Infections des voies urinaires

Les infections des voies urinaires, souvent liées à l’utilisation de cathéters à l’hôpital, représentent une autre voie d’entrée pour les germes résistants, notamment Pseudomonas aeruginosa, une bactérie en bâtonnet difficile à éliminer. Une équipe de l’Empa et de l’ETH Zurich a mis au point un procédé permettant d’identifier rapidement et précisément cet agent pathogène.

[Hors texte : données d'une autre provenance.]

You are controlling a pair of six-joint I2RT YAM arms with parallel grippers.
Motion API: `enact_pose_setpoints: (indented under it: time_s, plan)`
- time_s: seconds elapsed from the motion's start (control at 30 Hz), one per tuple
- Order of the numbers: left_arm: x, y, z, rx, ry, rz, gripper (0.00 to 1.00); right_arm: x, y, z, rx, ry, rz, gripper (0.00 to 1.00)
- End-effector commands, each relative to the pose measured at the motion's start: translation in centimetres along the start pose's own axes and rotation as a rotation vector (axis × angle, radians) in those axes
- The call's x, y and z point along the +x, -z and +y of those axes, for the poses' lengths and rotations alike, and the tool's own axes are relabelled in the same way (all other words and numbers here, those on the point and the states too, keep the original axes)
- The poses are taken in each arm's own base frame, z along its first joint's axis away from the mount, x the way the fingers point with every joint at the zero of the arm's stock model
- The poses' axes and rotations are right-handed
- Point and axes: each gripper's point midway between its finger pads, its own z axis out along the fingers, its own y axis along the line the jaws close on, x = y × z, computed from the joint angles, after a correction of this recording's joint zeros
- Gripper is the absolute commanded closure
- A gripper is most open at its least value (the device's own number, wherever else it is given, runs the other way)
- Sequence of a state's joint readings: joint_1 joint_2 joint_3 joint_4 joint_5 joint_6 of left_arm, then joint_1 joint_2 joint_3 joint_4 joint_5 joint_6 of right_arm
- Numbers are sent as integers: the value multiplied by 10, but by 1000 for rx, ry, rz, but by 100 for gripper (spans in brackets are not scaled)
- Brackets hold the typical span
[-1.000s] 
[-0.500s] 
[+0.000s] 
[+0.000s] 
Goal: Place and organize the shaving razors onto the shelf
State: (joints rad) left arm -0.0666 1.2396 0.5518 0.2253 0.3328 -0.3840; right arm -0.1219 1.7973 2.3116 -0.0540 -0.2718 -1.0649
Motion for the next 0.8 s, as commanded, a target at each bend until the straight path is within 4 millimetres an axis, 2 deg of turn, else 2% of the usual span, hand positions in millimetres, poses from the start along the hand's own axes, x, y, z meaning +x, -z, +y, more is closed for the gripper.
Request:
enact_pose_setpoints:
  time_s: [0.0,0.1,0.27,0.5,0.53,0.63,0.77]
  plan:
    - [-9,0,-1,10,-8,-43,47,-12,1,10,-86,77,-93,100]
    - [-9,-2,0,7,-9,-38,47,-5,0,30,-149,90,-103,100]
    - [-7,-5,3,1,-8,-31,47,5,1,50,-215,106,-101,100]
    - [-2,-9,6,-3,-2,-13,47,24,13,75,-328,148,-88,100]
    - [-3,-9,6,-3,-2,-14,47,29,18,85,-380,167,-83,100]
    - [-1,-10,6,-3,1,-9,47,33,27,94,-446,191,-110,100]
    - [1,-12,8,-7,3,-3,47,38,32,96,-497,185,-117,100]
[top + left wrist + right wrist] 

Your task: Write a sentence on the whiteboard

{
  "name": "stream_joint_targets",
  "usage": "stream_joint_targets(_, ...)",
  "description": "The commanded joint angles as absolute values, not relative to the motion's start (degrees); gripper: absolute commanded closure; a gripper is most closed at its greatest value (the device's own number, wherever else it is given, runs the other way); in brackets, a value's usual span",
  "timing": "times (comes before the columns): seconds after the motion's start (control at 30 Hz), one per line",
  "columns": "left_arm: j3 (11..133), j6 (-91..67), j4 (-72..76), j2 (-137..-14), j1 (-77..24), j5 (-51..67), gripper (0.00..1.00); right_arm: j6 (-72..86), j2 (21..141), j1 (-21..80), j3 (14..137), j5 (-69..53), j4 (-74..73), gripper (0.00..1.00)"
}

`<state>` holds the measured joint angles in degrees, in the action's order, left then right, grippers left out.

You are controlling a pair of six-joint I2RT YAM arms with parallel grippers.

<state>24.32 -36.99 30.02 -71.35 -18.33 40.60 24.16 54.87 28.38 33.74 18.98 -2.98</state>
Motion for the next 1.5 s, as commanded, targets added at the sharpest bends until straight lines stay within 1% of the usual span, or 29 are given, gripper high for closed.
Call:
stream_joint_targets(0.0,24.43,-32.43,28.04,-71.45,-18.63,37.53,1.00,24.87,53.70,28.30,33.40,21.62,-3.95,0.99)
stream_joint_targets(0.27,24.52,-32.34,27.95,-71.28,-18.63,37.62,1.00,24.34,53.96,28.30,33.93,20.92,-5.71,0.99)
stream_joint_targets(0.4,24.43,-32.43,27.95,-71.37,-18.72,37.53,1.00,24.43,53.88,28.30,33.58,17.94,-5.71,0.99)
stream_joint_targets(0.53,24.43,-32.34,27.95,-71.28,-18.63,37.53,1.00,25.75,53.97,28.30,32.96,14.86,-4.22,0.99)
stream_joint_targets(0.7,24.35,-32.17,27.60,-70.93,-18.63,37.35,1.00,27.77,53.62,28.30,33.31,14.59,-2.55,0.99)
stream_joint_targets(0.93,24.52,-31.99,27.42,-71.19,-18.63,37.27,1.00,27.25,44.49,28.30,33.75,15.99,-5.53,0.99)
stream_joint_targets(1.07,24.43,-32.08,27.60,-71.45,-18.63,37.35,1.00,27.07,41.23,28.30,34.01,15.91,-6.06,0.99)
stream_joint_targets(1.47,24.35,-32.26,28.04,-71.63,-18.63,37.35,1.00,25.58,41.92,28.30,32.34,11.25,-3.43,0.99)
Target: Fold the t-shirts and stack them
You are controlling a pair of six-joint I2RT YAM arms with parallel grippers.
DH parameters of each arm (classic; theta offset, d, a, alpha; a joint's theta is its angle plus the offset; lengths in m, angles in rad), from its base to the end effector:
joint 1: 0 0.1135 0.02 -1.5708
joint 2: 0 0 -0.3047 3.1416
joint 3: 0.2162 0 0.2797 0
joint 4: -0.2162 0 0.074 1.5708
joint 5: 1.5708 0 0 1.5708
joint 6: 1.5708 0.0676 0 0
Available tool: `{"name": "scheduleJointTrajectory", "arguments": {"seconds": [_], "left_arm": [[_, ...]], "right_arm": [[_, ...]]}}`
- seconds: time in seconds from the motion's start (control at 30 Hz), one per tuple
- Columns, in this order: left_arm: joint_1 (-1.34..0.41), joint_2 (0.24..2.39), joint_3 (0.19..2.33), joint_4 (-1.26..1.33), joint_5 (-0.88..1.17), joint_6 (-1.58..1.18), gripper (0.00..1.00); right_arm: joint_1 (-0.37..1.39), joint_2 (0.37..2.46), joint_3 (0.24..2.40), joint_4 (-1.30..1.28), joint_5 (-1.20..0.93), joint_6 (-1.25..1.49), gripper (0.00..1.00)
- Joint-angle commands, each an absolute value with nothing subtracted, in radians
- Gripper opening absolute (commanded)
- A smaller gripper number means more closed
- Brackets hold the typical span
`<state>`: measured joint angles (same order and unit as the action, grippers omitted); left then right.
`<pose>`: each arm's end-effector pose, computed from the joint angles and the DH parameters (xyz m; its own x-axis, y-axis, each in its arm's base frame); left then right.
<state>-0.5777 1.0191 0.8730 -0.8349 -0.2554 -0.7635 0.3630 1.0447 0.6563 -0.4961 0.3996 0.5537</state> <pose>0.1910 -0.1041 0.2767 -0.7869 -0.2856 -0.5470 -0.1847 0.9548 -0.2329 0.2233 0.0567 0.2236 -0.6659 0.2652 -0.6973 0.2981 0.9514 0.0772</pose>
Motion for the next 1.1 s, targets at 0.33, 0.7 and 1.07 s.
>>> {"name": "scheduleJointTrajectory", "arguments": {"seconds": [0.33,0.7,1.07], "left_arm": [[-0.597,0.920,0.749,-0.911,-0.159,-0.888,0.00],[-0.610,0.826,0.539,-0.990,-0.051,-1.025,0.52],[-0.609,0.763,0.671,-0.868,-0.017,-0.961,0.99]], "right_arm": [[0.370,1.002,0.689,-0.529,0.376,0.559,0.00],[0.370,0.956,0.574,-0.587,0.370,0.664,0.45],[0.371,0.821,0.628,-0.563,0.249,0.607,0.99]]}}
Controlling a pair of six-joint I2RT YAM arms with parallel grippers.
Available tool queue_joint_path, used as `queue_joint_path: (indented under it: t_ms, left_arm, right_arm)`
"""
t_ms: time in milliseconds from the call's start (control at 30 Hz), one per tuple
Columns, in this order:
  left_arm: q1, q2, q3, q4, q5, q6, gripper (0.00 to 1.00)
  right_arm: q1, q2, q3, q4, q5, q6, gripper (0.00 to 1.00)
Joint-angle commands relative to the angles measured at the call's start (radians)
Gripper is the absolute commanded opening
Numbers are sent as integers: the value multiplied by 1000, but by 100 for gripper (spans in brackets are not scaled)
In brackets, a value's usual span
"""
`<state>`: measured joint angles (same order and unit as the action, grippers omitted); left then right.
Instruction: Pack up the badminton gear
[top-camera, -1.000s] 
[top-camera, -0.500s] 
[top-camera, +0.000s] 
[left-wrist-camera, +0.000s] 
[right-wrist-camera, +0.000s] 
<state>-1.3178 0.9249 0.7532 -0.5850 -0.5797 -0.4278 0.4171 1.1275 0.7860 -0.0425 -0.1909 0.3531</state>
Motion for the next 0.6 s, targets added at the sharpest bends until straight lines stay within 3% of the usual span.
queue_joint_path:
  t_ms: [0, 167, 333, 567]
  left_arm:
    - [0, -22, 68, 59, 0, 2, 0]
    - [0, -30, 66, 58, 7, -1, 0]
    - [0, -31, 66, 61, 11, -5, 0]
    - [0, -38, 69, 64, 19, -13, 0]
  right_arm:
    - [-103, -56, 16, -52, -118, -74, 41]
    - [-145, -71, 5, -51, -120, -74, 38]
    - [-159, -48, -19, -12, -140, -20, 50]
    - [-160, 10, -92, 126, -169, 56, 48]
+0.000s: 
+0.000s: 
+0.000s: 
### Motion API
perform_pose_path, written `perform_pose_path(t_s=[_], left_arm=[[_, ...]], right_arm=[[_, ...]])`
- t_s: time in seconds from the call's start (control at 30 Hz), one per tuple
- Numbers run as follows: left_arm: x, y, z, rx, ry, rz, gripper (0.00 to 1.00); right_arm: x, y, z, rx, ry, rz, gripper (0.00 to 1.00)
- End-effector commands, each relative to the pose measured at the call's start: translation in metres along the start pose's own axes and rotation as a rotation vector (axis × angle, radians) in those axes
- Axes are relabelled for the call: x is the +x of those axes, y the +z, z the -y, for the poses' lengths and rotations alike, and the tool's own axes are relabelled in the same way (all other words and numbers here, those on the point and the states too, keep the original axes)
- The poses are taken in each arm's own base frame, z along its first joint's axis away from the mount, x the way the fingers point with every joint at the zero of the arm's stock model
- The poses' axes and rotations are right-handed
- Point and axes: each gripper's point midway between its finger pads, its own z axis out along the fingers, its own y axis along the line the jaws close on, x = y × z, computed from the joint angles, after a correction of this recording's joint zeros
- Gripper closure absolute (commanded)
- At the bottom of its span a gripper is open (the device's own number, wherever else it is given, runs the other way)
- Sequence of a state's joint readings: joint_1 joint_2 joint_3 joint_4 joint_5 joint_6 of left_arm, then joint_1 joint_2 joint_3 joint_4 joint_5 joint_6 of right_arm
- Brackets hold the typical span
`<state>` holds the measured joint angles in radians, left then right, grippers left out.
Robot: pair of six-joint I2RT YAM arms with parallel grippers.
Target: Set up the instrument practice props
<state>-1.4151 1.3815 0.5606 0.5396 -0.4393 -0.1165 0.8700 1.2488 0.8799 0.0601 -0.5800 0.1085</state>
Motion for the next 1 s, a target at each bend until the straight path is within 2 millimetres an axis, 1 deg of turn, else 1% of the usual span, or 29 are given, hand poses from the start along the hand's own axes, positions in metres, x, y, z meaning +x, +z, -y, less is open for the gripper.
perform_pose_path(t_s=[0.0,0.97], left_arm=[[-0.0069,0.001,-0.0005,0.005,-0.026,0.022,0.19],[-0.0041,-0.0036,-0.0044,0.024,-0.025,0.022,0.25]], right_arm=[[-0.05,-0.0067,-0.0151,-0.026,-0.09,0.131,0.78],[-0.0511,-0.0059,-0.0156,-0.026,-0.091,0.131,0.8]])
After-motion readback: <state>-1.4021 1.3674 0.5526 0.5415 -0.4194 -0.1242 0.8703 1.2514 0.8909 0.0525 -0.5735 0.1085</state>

Ce système utilise des nanoparticules magnétiques munies d’éléments protéiques capables de se lier spécifiquement à Pseudomonas aeruginosa. Une fois les bactéries isolées à l’aide d’un champ magnétique, les chercheurs testent leur sensibilité aux antibiotiques grâce à une méthode de chimioluminescence: si l’échantillon s’illumine, cela signifie que les bactéries sont résistantes ; s’il reste sombre, l’antibiotique est efficace.
«En tout et pour tout, le test de résistance dure environ 30 minutes – contre plusieurs jours pour une culture bactérienne classique», explique Qun Ren, chef de groupe au laboratoire «Biointerfaces» de l’Empa à Saint-Gall. Cela permet de déterminer rapidement le traitement adéquat et de réduire le risque d’apparition de nouvelles résistances.